**REQUIREMENT:** Copy, without any change, the lines from the one that holds "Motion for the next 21" through the final line of the material below.

━━━━━━

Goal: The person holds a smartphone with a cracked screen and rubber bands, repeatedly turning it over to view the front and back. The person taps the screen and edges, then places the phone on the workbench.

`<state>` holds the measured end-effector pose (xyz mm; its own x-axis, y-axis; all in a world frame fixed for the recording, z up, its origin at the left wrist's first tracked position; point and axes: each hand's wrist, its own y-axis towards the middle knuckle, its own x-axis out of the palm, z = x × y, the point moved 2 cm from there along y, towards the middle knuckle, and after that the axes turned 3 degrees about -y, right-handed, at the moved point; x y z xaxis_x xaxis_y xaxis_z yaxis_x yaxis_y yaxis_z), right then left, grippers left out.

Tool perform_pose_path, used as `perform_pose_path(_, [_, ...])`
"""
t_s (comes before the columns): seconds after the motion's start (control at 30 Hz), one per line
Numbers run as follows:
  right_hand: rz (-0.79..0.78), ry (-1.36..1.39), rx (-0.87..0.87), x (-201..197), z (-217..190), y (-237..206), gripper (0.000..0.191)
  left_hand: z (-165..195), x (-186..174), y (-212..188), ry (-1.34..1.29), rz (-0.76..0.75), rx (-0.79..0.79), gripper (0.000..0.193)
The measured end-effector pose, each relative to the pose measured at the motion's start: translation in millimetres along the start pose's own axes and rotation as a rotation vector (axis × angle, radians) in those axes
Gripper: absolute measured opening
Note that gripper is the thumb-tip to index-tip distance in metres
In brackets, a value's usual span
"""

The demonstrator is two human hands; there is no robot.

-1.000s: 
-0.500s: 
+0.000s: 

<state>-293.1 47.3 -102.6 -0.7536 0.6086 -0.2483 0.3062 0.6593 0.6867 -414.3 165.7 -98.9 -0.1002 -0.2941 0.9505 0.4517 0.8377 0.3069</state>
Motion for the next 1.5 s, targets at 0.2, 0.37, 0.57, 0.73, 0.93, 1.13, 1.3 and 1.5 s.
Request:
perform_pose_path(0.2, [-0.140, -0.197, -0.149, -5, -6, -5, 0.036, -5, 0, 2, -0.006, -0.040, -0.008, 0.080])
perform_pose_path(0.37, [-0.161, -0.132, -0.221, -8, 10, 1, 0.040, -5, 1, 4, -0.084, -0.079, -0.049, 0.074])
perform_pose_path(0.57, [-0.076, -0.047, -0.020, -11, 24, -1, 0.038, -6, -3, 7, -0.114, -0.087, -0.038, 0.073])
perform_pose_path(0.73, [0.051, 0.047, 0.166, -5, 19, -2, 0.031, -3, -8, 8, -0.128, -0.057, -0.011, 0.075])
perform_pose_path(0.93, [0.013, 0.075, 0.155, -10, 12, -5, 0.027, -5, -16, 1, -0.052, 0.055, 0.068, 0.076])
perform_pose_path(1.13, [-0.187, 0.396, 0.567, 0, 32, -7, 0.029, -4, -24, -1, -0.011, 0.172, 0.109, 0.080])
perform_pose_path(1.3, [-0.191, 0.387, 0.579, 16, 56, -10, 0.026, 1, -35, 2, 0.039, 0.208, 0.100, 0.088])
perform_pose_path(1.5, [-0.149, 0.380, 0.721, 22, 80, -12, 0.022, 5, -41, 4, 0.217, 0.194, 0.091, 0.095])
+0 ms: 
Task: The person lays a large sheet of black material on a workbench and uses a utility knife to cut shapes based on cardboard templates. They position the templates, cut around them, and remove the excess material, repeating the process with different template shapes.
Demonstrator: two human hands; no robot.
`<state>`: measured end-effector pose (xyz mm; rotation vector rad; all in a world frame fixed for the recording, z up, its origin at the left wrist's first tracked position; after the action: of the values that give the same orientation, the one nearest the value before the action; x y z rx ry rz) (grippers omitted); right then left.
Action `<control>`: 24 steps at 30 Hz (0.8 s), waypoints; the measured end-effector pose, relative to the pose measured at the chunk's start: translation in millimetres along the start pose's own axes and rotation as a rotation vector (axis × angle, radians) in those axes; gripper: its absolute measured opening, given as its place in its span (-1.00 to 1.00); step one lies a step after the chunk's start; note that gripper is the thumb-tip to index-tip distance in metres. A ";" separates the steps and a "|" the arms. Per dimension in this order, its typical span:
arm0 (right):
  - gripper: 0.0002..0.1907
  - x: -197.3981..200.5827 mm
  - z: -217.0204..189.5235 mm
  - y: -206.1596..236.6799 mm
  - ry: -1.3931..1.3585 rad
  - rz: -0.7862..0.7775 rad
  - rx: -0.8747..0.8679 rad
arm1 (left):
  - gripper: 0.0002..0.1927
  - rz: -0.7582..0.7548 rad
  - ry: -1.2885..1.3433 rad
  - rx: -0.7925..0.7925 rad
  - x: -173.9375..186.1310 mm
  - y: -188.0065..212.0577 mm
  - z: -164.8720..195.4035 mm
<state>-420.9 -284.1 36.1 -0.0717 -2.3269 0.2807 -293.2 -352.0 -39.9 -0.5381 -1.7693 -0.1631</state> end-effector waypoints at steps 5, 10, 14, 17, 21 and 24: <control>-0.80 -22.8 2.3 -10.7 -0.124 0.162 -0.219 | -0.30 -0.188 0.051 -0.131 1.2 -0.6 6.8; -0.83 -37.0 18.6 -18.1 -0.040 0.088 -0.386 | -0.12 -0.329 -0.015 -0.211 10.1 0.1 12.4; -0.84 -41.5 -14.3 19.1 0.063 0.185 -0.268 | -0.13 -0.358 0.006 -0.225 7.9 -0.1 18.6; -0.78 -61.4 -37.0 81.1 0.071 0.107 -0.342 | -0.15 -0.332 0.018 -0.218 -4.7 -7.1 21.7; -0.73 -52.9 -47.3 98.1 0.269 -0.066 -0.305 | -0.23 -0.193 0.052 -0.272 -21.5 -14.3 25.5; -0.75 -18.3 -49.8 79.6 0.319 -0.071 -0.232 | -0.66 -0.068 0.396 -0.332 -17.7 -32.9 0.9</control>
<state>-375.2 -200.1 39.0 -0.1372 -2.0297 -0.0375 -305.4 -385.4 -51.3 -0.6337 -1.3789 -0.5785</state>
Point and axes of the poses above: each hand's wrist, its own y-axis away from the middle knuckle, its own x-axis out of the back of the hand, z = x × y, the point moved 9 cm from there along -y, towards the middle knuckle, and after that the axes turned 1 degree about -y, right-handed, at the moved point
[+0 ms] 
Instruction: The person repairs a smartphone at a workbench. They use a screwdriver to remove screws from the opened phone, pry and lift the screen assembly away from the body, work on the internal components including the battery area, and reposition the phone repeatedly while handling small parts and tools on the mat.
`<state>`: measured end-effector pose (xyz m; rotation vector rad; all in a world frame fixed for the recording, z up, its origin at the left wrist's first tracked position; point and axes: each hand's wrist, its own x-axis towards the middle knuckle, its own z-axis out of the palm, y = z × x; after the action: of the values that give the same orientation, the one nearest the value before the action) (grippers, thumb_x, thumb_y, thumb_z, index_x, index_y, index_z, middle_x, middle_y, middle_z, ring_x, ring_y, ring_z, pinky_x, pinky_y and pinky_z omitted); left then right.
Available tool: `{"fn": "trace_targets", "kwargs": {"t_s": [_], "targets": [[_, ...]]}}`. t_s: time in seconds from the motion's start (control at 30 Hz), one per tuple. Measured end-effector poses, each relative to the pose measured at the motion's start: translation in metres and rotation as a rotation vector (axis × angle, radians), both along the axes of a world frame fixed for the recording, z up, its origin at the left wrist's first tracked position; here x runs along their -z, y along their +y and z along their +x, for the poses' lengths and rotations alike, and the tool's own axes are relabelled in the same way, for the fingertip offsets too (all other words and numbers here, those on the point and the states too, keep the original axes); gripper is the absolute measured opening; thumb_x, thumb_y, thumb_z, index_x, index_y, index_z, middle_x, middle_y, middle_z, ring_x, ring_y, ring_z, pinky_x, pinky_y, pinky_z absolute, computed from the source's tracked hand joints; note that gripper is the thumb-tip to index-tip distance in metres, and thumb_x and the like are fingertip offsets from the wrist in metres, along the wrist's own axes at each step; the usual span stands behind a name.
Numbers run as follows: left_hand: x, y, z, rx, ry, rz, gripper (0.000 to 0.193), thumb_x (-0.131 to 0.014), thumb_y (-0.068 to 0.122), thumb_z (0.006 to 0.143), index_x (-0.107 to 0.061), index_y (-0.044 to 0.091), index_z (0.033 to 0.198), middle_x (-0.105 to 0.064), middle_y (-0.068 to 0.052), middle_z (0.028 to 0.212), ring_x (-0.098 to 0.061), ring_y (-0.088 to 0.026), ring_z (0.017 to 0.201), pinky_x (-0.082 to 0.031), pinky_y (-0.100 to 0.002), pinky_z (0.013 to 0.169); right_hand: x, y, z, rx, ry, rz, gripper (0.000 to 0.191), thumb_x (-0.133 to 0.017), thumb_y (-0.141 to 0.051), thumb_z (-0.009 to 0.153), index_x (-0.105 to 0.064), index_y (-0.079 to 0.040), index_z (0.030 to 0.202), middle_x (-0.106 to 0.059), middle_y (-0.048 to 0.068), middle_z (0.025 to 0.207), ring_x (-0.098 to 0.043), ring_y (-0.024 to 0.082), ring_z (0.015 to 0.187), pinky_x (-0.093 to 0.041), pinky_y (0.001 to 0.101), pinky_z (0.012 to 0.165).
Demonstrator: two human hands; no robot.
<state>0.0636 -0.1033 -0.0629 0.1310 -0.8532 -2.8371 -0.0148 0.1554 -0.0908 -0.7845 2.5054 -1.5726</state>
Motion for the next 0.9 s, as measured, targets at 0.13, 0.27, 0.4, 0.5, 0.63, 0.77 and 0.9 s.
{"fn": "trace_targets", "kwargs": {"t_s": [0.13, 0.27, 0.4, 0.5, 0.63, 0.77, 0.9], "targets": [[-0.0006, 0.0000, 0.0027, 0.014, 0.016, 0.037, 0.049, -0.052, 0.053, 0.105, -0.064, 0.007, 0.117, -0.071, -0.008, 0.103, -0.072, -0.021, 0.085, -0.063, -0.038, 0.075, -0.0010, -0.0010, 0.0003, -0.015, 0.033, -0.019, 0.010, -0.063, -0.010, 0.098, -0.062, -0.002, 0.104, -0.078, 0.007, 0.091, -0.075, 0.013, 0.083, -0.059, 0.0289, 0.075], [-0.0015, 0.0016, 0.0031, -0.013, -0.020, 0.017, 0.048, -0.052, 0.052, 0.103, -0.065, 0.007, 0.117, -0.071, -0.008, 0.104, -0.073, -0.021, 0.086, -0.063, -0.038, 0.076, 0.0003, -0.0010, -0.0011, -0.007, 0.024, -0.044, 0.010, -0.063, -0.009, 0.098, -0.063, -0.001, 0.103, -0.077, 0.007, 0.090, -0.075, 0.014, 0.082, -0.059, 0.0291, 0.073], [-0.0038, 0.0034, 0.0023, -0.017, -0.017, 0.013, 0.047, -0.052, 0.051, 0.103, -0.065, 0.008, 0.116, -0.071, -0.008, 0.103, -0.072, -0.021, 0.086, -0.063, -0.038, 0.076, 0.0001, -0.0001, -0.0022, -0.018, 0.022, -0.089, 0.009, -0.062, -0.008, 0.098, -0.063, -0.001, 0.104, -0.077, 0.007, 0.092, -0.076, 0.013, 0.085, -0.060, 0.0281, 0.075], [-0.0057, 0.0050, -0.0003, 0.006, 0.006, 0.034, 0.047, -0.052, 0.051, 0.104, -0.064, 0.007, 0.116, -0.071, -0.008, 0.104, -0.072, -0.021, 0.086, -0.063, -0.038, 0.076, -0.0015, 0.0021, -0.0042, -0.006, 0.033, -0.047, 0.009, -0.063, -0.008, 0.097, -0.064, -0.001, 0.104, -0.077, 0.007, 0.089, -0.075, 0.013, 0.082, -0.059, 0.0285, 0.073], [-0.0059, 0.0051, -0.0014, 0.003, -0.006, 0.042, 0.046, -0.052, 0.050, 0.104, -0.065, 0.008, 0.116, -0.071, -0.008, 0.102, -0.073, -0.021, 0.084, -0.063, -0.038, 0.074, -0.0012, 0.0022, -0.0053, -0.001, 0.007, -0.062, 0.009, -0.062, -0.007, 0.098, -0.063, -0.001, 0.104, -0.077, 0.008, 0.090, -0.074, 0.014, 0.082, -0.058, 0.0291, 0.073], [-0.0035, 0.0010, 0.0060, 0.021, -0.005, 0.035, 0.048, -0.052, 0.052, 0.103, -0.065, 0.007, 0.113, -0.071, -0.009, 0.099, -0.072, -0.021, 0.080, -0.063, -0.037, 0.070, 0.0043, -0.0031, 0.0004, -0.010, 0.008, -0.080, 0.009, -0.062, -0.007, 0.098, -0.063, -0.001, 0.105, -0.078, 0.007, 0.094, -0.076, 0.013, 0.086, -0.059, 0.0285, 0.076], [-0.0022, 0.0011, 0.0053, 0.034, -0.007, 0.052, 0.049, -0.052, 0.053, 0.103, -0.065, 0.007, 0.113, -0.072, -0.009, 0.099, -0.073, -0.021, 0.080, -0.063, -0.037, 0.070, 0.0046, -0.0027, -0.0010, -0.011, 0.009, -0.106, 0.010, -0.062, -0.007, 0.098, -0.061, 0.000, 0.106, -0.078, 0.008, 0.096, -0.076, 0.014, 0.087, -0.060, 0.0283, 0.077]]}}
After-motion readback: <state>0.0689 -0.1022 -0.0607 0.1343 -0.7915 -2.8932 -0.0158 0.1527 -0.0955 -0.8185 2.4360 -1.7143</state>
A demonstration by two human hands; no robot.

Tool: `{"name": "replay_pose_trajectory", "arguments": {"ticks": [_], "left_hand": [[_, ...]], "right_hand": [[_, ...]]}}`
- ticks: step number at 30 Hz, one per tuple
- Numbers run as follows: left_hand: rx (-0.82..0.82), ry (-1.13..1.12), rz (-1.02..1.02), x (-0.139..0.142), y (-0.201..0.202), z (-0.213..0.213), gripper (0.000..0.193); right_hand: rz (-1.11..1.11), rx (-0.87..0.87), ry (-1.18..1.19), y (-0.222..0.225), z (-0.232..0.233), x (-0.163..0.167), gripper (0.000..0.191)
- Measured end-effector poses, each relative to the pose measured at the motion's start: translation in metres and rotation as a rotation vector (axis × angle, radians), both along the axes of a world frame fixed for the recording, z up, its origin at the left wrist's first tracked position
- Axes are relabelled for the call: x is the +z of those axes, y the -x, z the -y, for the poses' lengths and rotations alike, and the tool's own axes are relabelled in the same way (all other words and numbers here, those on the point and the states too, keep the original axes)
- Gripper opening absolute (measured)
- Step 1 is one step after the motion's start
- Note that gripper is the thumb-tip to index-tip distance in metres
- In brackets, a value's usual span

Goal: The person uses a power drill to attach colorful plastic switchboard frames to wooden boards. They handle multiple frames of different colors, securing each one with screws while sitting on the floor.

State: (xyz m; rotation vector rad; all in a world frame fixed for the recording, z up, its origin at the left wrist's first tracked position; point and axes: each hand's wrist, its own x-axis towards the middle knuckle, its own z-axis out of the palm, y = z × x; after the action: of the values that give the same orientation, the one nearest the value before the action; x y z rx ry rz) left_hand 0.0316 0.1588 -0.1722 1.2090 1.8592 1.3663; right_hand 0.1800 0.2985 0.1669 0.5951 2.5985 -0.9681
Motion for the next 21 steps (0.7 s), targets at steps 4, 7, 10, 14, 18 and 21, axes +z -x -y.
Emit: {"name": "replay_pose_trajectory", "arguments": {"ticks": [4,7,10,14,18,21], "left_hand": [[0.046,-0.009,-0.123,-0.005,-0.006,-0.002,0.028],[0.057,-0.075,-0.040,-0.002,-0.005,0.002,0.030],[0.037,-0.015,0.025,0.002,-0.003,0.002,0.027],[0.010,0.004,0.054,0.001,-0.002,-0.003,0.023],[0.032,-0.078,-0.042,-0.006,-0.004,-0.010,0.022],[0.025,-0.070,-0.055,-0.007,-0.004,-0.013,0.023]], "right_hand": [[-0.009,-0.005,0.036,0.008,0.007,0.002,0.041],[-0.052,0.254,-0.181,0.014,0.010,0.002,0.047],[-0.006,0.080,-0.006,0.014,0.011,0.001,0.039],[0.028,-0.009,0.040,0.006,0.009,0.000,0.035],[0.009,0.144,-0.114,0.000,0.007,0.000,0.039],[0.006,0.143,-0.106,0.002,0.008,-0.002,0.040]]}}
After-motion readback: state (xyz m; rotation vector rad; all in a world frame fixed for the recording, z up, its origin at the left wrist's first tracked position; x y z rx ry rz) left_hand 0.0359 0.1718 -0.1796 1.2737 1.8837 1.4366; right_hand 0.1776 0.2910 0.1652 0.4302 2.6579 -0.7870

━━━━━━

**ANSWER TO THE PROBLEM:**
Motion for the next 21 steps (0.7 s), targets at steps 4, 7, 10, 14, 18 and 21, axes +z -x -y.
Emit: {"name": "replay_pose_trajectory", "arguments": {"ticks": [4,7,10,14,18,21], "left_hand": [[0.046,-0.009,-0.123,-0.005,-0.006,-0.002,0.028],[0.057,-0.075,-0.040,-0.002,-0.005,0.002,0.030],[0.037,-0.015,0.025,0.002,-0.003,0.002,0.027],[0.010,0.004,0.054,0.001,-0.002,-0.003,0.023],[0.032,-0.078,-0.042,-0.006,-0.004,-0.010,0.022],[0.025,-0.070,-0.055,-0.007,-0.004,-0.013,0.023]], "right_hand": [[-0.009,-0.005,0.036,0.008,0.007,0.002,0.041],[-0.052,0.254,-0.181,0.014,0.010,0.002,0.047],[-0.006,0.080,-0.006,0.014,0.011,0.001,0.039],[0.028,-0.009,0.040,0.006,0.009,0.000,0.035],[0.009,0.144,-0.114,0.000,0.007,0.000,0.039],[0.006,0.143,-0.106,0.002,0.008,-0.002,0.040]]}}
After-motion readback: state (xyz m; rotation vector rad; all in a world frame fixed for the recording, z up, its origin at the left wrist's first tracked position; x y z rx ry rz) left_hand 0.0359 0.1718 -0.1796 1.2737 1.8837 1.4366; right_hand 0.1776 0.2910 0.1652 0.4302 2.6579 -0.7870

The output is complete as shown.